While a patient is still sedated after their procedure, airway obstruction remains a significant risk. Close respiratory and cardiovascular monitoring is needed from appropriately trained staff who can detect and respond to patient instability or deterioration.
Discharge from the recovery area should be criteria led, and the proceduralist and sedationist should be informed. The patient or carer should be actively engaged by the clinical team when determining a plan and timeline for discharge.
Designated area
Administer procedural sedation in a dedicated room and standardised environment to ensure the proper management of the patient and reduce complications.1,2
The patient may recover in the procedural area or be moved to a designated recovery area or formal post-anaesthesia recovery room. The recovery area should be close to the procedural area and be adequate to manage a medical emergency, with access to the necessary equipment.
Resources
PS55 Position statement on minimum facilities for safe administration of anaesthesia in operating suites and other anaesthetising locations 2021
Guidance on minimum requirements to be provided by healthcare facilities for safe administration of sedation.
Source: Australian and New Zealand College of Anaesthetists
Monitoring requirements
All episodes of procedural sedation require patient monitoring, but precise requirements will vary according to the clinical context.
All episodes should include the following:
- Continuous pulse oximetry until the patient is conscious and easily rousable.
- Heart rate and blood pressure monitoring at least every 15 minutes.
- Oxygen may be required and should be available.
- Appropriate reversal drugs and resuscitation equipment should be immediately available.
Staff with adequate training and support
To ensure patient safety through post-sedation recovery:
- the staff responsible for caring for patients recovering from sedation should be appropriately trained
- there should be ready access to supervising medical staff when needed
- adequate staffing and facilities must be available if the patient has become unconscious or experienced other complications during the procedure.
Resources
PS04(A) Position statement on the post-anaesthesia care unit 2020
Guidance on training and support for post-sedation care.
Source: Australian and New Zealand College of Anaesthetists
More about clinical roles for sedation
Discharge planning and arrangements
Patients should be monitored after the procedure until they meet all relevant discharge criteria,3 including the resolution of respiratory depression; return of their vital signs to pre-sedation levels; and recovery to an alert, age-appropriate baseline level of consciousness.3–5
Post-sedation monitoring should include at least blood pressure and pulse oximetry.1,4
Discharge criteria should be developed locally, in co-operation with procedural teams and anaesthesia departments.2,4 The Modified Aldrete is one scoring system that can be used to assess a patient’s readiness for discharge.6
Patients should be discharged home under the care of a responsible adult.
Local departments should provide written care instructions to patients on discharge in their chosen language. Include information about water and food intake, emergency contacts and driving restrictions.1
Resources
Patient Discharge Documentation Guideline (GL2022_005)

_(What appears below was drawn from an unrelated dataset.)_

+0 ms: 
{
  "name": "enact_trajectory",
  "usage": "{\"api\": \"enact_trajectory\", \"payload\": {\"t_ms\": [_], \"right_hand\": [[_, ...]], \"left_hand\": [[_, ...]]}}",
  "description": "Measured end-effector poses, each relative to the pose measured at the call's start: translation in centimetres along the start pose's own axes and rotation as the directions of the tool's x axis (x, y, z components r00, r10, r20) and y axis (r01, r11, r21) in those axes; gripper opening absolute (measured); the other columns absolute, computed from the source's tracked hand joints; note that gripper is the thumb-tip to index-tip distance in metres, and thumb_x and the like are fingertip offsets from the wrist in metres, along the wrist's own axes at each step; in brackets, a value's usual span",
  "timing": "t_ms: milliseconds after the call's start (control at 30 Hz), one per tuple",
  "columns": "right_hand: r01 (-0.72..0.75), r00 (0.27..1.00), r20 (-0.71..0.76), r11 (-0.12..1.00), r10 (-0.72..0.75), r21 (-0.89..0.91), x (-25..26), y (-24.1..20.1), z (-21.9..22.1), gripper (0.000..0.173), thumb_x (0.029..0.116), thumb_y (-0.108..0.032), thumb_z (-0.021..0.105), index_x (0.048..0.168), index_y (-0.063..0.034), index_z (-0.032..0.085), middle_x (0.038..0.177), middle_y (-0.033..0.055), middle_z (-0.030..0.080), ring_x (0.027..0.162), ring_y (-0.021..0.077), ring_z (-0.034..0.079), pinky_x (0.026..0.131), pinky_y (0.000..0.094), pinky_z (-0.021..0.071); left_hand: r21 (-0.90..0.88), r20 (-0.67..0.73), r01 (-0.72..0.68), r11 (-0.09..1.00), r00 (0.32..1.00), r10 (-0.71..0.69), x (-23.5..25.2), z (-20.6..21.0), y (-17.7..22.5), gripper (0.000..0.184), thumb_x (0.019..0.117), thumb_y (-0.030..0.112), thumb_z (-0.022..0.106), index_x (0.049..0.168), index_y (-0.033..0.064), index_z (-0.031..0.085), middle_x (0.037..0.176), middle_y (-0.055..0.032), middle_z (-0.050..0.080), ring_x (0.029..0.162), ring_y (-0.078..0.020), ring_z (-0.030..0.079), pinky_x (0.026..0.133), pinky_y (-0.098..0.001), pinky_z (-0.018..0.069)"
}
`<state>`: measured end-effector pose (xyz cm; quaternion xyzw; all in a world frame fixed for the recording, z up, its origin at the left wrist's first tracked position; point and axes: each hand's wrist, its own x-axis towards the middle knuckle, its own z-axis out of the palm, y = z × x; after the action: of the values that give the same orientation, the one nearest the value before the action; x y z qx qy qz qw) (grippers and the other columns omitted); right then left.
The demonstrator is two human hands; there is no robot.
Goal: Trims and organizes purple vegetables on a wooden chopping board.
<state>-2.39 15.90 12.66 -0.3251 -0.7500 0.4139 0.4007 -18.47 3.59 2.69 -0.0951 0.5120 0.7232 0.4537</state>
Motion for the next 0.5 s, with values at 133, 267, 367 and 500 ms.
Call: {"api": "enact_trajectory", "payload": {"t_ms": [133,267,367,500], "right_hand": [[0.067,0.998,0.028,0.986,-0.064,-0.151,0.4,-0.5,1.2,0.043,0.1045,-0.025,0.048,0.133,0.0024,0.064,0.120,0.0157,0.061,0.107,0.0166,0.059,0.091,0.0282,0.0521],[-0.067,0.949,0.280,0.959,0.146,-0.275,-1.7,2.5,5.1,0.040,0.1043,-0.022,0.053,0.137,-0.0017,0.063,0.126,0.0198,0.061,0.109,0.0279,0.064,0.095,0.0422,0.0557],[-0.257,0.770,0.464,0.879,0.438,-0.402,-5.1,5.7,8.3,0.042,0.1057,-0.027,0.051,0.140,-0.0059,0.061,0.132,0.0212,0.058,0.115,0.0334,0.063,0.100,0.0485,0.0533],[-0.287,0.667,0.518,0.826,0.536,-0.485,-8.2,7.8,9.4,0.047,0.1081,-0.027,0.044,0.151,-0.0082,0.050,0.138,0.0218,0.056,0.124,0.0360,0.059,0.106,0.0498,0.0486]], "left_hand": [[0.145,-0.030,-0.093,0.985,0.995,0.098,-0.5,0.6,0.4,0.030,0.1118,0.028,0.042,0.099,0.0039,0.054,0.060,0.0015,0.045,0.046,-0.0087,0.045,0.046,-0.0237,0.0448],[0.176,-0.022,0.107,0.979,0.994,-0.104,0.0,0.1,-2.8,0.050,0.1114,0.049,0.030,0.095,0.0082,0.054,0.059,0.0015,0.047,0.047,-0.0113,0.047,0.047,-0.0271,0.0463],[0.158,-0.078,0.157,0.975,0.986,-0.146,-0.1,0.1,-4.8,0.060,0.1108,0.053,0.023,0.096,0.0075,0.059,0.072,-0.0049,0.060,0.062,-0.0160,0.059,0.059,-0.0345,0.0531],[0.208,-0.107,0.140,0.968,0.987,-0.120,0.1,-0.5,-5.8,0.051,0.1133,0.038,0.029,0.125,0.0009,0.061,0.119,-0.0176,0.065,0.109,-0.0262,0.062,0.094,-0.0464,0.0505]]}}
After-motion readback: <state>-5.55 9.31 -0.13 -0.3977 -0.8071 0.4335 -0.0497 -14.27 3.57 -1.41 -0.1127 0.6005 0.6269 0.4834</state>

This guideline outlines the documentation required when discharging admitted patients from NSW public hospitals.
Sources: NSW Health
A locally agreed plan should determine the requirements for transferring the patient to a higher level of care.
More about how to deliver culturally safe care to Aboriginal patients.
References
- Hinkelbein J, Lamperti M, Akeson J, et al. European Society of Anaesthesiology and European Board of Anaesthesiology guidelines for procedural sedation and analgesia in adults. Eur J Anaesthesiol. 2018;35(1):6-24. DOI: 10.1097/eja.0000000000000683
- Kim SH, Moon YJ, Chae MS, et al. Korean clinical practice guidelines for diagnostic and procedural sedation. Korean J Anesthesiol. 2024;77(1):5-30. DOI: 10.4097/kja.23745
- Practice Guidelines for Moderate Procedural Sedation and Analgesia 2018: A Report by the American Society of Anesthesiologists Task Force on Moderate Procedural Sedation and Analgesia, the American Association of Oral and Maxillofacial Surgeons, American College of Radiology, American Dental Association, American Society of Dentist Anesthesiologists, and Society of Interventional Radiology. Anesthesiology. 2018;128(3):437-79. DOI: 10.1097/aln.0000000000002043
- Dobson G, Chong MA, Chow L, et al. Procedural sedation: a position paper of the Canadian Anesthesiologists' Society. Can J Anaesth. 2018;65(12):1372-84. DOI: 10.1007/s12630-018-1230-z
- Miller KA, Andolfatto G, Miner JR, et al. Clinical Practice Guideline for Emergency Department Procedural Sedation With Propofol: 2018 Update. Ann Emerg Med. 2019;73(5):470-80. DOI: 10.1016/j.annemergmed.2018.12.012
- Ding D, Ishag S. Aldrete Scoring System. Treasure Island, Florida: StatPearls Publishing; Jul 2023.